Check each line of the data below for the word "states", then extract the ones that have it.

***** Source records

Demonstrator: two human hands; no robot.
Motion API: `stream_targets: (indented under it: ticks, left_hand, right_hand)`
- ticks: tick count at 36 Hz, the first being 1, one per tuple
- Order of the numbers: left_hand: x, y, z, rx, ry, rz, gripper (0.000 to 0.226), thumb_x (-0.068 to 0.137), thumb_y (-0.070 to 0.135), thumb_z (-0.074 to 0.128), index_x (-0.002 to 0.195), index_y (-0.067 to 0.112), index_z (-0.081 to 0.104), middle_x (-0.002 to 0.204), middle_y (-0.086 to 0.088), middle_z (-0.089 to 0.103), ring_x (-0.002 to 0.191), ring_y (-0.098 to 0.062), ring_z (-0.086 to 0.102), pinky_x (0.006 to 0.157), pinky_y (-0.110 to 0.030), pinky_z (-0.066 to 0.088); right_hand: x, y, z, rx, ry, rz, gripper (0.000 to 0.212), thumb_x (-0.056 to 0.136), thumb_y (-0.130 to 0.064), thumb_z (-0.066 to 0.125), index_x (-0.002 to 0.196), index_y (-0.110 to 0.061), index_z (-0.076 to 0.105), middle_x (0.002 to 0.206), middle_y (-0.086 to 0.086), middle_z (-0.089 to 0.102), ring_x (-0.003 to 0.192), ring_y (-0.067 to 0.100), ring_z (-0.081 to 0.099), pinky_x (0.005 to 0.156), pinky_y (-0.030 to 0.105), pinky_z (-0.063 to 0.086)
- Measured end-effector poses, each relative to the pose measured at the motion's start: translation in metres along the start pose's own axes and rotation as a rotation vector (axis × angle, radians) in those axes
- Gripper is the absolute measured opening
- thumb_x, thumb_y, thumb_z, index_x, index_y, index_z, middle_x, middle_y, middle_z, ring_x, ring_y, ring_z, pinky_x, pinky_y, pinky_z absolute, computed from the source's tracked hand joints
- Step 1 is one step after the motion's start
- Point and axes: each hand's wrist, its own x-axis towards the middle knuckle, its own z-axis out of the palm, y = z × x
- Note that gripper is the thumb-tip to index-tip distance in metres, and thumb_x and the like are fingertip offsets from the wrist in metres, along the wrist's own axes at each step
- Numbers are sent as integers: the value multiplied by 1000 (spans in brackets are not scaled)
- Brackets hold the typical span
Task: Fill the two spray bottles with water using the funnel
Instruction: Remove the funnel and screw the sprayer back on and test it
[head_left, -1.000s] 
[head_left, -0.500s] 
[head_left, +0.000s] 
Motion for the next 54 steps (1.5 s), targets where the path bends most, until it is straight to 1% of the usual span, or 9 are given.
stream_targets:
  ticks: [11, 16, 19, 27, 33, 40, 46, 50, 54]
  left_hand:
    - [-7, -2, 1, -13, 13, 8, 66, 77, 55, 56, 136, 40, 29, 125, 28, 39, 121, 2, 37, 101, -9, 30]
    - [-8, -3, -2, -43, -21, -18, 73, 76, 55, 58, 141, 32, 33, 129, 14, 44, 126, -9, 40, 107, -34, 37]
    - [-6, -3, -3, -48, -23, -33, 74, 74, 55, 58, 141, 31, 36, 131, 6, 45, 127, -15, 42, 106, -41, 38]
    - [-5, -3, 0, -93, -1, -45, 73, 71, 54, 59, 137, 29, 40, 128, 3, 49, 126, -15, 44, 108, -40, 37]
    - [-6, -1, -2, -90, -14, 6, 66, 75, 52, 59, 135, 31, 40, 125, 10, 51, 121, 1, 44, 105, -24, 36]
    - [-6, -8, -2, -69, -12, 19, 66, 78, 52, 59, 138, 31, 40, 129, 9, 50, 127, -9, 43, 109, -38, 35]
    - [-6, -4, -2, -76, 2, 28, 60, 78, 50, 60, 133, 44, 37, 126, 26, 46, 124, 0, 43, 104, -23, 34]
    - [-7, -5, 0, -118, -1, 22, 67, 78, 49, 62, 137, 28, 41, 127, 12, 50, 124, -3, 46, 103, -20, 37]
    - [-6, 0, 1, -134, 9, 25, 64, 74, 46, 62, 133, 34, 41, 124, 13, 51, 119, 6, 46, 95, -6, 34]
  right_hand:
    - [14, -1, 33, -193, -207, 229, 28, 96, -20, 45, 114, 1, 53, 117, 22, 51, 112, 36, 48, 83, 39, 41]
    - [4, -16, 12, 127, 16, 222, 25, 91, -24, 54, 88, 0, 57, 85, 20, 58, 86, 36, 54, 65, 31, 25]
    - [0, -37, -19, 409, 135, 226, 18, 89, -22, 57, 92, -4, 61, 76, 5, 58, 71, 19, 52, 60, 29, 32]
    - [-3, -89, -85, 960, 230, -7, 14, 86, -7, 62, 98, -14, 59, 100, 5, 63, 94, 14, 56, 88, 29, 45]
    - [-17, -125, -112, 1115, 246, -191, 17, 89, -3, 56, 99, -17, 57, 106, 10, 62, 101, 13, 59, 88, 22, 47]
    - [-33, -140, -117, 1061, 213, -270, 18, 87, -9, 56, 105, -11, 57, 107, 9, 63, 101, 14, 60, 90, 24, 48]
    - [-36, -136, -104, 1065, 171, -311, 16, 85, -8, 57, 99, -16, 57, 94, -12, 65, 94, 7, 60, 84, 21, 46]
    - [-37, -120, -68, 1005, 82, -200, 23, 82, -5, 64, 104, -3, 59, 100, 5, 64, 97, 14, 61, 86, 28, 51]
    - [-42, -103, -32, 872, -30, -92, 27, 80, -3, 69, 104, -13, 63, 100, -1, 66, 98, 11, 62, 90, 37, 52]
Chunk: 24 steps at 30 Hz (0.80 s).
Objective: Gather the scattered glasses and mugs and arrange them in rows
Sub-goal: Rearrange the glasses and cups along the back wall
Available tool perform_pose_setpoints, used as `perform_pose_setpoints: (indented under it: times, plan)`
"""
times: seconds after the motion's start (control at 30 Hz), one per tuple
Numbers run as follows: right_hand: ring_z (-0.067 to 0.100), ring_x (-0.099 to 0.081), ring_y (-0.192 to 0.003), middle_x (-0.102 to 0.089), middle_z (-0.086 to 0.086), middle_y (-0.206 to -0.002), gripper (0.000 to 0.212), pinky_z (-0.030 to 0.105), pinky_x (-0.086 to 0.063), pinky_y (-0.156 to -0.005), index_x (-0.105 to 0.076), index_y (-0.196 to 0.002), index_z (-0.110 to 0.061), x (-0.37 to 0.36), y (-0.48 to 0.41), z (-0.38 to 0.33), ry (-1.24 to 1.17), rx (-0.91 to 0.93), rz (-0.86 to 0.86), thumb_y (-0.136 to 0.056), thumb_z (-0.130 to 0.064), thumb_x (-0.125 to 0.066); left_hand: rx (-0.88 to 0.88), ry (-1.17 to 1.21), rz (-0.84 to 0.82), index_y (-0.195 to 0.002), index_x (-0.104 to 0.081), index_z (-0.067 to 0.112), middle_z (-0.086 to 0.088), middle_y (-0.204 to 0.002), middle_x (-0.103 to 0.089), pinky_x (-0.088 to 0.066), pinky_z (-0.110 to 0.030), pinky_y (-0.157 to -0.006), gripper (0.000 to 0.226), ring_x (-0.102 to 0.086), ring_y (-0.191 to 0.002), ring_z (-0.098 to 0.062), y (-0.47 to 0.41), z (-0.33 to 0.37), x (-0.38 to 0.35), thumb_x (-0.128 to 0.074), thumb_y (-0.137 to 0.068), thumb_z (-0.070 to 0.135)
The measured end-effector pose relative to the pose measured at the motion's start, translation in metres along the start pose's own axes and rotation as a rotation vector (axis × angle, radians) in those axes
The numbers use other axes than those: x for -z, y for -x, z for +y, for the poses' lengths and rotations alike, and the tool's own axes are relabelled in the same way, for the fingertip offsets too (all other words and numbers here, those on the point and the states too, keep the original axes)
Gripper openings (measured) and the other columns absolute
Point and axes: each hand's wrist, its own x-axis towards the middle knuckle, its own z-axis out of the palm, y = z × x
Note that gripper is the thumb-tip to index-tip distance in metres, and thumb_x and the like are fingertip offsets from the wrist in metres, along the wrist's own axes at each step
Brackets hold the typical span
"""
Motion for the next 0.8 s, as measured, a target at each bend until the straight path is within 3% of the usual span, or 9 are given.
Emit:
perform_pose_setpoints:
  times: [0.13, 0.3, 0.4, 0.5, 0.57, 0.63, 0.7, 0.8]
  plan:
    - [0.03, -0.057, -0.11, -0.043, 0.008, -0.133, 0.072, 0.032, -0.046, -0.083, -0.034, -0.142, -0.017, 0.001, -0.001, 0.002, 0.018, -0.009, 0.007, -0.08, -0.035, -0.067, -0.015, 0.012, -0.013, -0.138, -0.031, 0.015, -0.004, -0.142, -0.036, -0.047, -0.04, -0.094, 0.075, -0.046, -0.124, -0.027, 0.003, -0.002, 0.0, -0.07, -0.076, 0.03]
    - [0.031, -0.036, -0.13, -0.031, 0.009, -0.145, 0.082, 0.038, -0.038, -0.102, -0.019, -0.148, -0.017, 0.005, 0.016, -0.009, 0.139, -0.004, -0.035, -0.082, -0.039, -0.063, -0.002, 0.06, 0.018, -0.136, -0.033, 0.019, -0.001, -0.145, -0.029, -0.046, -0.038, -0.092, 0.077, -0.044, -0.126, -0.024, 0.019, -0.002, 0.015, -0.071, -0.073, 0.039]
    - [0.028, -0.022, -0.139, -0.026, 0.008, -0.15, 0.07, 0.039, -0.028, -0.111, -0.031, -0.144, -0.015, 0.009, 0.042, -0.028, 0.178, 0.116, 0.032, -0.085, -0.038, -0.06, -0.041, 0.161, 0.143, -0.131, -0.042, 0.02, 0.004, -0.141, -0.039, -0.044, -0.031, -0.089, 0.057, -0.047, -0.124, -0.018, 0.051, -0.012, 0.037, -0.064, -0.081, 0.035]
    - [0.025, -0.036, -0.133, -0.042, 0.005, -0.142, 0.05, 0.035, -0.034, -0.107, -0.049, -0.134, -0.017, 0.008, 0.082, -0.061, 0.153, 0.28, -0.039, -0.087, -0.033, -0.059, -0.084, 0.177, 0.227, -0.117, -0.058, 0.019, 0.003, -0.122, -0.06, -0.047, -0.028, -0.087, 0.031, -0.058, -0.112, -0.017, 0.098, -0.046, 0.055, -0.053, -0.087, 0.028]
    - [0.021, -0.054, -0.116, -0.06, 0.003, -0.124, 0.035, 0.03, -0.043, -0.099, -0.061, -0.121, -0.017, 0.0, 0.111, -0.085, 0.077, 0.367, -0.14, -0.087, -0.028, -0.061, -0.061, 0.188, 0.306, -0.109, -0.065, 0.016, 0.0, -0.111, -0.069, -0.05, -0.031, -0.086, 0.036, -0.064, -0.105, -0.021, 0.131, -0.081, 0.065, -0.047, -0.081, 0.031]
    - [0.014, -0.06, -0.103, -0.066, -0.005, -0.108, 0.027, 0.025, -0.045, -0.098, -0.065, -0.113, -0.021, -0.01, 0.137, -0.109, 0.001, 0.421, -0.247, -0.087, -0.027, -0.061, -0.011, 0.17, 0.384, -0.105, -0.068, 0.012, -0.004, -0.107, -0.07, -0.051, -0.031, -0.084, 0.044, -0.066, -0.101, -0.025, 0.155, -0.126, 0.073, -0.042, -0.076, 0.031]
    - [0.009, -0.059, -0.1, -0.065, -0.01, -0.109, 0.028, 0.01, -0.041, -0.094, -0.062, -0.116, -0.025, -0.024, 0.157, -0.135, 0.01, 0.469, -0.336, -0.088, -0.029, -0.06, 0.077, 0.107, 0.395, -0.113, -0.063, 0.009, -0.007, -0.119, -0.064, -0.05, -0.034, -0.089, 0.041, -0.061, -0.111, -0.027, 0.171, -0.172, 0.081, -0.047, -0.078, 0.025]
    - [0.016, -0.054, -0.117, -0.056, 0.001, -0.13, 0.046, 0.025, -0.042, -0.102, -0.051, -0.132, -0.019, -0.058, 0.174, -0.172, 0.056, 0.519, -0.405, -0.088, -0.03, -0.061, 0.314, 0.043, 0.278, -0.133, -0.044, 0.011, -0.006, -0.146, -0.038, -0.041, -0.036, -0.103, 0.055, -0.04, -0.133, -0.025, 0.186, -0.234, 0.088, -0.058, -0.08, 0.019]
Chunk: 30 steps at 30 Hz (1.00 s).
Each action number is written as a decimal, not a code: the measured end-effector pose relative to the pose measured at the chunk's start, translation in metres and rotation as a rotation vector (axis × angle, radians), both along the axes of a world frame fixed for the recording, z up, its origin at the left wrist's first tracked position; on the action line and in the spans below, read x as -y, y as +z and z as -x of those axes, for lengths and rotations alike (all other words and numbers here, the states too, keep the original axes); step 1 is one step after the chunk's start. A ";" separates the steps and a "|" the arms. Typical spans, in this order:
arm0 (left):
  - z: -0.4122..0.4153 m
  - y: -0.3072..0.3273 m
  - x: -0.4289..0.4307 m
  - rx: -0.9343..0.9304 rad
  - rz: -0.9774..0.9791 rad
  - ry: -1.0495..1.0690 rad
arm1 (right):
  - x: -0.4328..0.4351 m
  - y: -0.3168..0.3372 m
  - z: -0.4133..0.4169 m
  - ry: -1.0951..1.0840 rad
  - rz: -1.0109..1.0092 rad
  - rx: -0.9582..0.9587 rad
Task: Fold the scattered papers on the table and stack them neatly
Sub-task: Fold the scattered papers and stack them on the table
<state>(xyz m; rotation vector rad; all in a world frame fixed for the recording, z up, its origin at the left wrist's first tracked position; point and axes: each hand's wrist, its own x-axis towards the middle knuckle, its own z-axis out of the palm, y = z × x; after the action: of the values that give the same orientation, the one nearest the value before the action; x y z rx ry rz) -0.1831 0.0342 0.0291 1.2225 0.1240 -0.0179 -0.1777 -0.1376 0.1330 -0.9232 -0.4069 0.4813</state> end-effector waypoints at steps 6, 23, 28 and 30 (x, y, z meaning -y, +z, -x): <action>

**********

=== Answer section ===
The numbers use other axes than those: x for -z, y for -x, z for +y, for the poses' lengths and rotations alike, and the tool's own axes are relabelled in the same way, for the fingertip offsets too (all other words and numbers here, those on the point and the states too, keep the original axes)
Each action number is written as a decimal, not a code: the measured end-effector pose relative to the pose measured at the chunk's start, translation in metres and rotation as a rotation vector (axis × angle, radians), both along the axes of a world frame fixed for the recording, z up, its origin at the left wrist's first tracked position; on the action line and in the spans below, read x as -y, y as +z and z as -x of those axes, for lengths and rotations alike (all other words and numbers here, the states too, keep the original axes); step 1 is one step after the chunk's start. A ";" separates the steps and a "|" the arms. Typical spans, in this order:

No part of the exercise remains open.